## Try it:
Reproduce the listing that follows in full. Omit its images.

◇ ◇ ◇ ◇ ◇

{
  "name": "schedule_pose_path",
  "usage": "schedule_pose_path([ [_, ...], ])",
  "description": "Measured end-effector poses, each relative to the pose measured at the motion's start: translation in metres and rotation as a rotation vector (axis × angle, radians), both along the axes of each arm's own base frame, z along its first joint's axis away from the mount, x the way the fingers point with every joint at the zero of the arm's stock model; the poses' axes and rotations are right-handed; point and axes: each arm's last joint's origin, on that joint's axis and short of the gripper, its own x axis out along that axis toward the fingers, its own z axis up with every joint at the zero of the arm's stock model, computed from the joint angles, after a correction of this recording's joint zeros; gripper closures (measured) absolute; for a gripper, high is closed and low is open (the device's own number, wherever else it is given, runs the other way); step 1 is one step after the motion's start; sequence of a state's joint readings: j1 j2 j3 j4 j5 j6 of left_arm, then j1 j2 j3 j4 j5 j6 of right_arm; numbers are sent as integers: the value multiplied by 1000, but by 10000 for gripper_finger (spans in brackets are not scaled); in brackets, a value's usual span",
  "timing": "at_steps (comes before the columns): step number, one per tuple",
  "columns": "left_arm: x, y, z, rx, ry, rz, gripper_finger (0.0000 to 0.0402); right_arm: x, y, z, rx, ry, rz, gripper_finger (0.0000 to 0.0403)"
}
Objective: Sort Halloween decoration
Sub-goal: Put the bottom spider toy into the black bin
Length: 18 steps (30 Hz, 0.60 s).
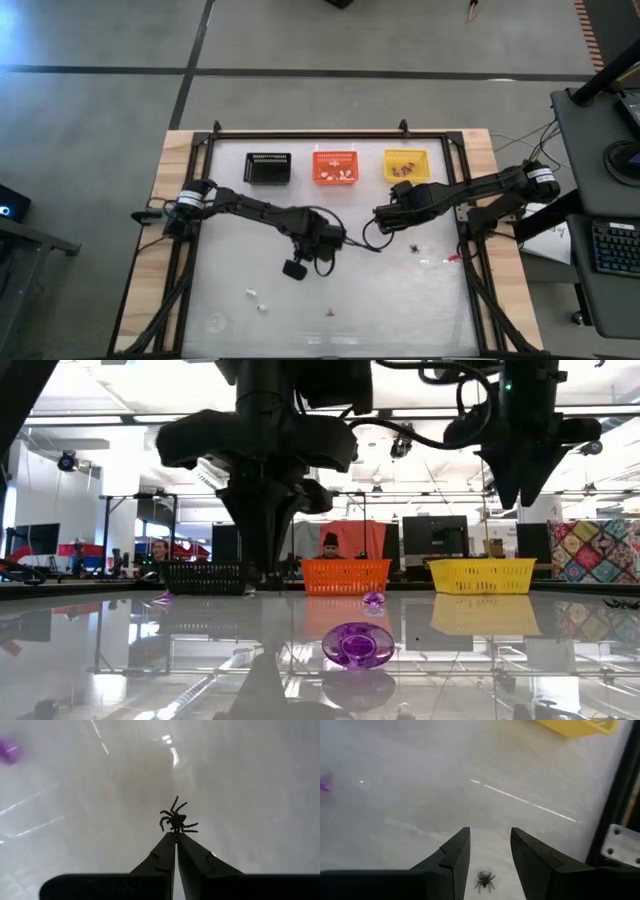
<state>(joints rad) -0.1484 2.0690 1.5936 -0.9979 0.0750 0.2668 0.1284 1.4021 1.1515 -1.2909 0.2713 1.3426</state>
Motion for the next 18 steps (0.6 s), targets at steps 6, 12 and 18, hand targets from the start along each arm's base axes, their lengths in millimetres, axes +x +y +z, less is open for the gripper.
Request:
schedule_pose_path([
  [6,-9,44,21,37,19,41,401,-1,0,0,-3,13,1,268],
  [12,-25,103,48,70,-4,143,401,-4,0,-5,-7,37,4,268],
  [18,-50,165,74,79,-47,304,401,-11,1,-18,18,83,-17,268],
])
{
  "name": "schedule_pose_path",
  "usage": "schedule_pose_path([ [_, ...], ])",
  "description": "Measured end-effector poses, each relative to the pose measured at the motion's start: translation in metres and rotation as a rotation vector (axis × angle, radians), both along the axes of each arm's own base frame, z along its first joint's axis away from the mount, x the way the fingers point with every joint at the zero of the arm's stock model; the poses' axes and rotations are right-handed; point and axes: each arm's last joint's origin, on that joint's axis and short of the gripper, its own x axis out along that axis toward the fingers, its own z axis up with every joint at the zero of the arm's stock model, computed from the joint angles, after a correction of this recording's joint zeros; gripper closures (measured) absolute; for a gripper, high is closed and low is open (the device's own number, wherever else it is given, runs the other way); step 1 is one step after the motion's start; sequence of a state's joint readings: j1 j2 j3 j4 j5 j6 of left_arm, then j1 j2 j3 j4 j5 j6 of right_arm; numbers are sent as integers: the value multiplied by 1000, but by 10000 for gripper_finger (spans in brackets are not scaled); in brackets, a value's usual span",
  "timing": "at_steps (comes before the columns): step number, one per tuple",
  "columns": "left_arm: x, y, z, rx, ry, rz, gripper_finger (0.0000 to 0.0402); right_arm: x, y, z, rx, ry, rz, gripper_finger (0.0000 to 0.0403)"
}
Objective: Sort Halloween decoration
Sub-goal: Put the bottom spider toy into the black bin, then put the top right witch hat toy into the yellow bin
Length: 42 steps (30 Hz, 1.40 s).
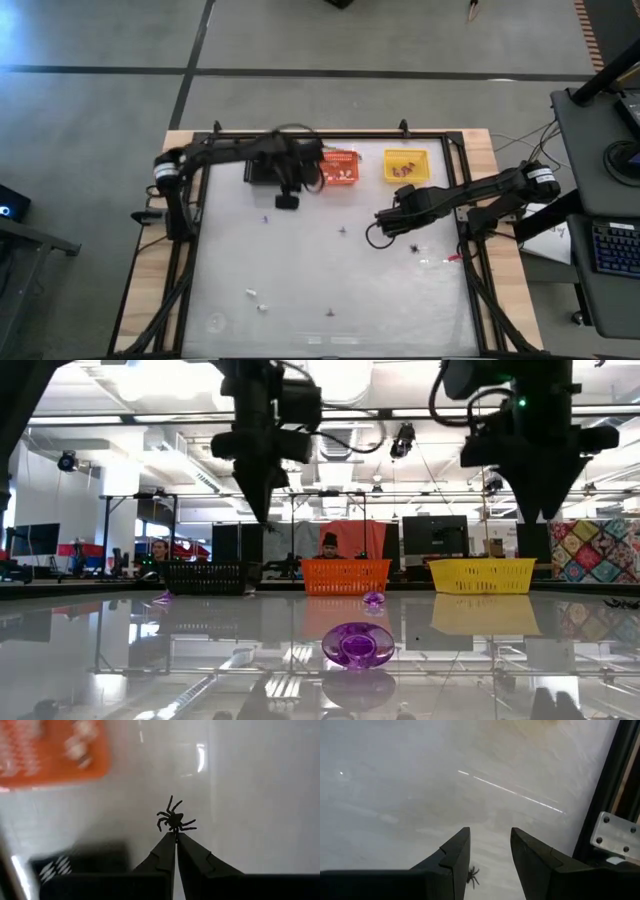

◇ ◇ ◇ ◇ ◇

## The answer:
{
  "name": "schedule_pose_path",
  "usage": "schedule_pose_path([ [_, ...], ])",
  "description": "Measured end-effector poses, each relative to the pose measured at the motion's start: translation in metres and rotation as a rotation vector (axis × angle, radians), both along the axes of each arm's own base frame, z along its first joint's axis away from the mount, x the way the fingers point with every joint at the zero of the arm's stock model; the poses' axes and rotations are right-handed; point and axes: each arm's last joint's origin, on that joint's axis and short of the gripper, its own x axis out along that axis toward the fingers, its own z axis up with every joint at the zero of the arm's stock model, computed from the joint angles, after a correction of this recording's joint zeros; gripper closures (measured) absolute; for a gripper, high is closed and low is open (the device's own number, wherever else it is given, runs the other way); step 1 is one step after the motion's start; sequence of a state's joint readings: j1 j2 j3 j4 j5 j6 of left_arm, then j1 j2 j3 j4 j5 j6 of right_arm; numbers are sent as integers: the value multiplied by 1000, but by 10000 for gripper_finger (spans in brackets are not scaled); in brackets, a value's usual span",
  "timing": "at_steps (comes before the columns): step number, one per tuple",
  "columns": "left_arm: x, y, z, rx, ry, rz, gripper_finger (0.0000 to 0.0402); right_arm: x, y, z, rx, ry, rz, gripper_finger (0.0000 to 0.0403)"
}
Objective: Sort Halloween decoration
Sub-goal: Put the bottom spider toy into the black bin
Length: 18 steps (30 Hz, 0.60 s).
<state>(joints rad) -0.1484 2.0690 1.5936 -0.9979 0.0750 0.2668 0.1284 1.4021 1.1515 -1.2909 0.2713 1.3426</state>
Motion for the next 18 steps (0.6 s), targets at steps 6, 12 and 18, hand targets from the start along each arm's base axes, their lengths in millimetres, axes +x +y +z, less is open for the gripper.
Request:
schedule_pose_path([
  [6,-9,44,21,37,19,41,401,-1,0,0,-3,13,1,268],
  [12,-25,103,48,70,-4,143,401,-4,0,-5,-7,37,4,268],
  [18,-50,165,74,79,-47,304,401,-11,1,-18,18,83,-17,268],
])
{
  "name": "schedule_pose_path",
  "usage": "schedule_pose_path([ [_, ...], ])",
  "description": "Measured end-effector poses, each relative to the pose measured at the motion's start: translation in metres and rotation as a rotation vector (axis × angle, radians), both along the axes of each arm's own base frame, z along its first joint's axis away from the mount, x the way the fingers point with every joint at the zero of the arm's stock model; the poses' axes and rotations are right-handed; point and axes: each arm's last joint's origin, on that joint's axis and short of the gripper, its own x axis out along that axis toward the fingers, its own z axis up with every joint at the zero of the arm's stock model, computed from the joint angles, after a correction of this recording's joint zeros; gripper closures (measured) absolute; for a gripper, high is closed and low is open (the device's own number, wherever else it is given, runs the other way); step 1 is one step after the motion's start; sequence of a state's joint readings: j1 j2 j3 j4 j5 j6 of left_arm, then j1 j2 j3 j4 j5 j6 of right_arm; numbers are sent as integers: the value multiplied by 1000, but by 10000 for gripper_finger (spans in brackets are not scaled); in brackets, a value's usual span",
  "timing": "at_steps (comes before the columns): step number, one per tuple",
  "columns": "left_arm: x, y, z, rx, ry, rz, gripper_finger (0.0000 to 0.0402); right_arm: x, y, z, rx, ry, rz, gripper_finger (0.0000 to 0.0403)"
}
Objective: Sort Halloween decoration
Sub-goal: Put the bottom spider toy into the black bin, then put the top right witch hat toy into the yellow bin
Length: 42 steps (30 Hz, 1.40 s).

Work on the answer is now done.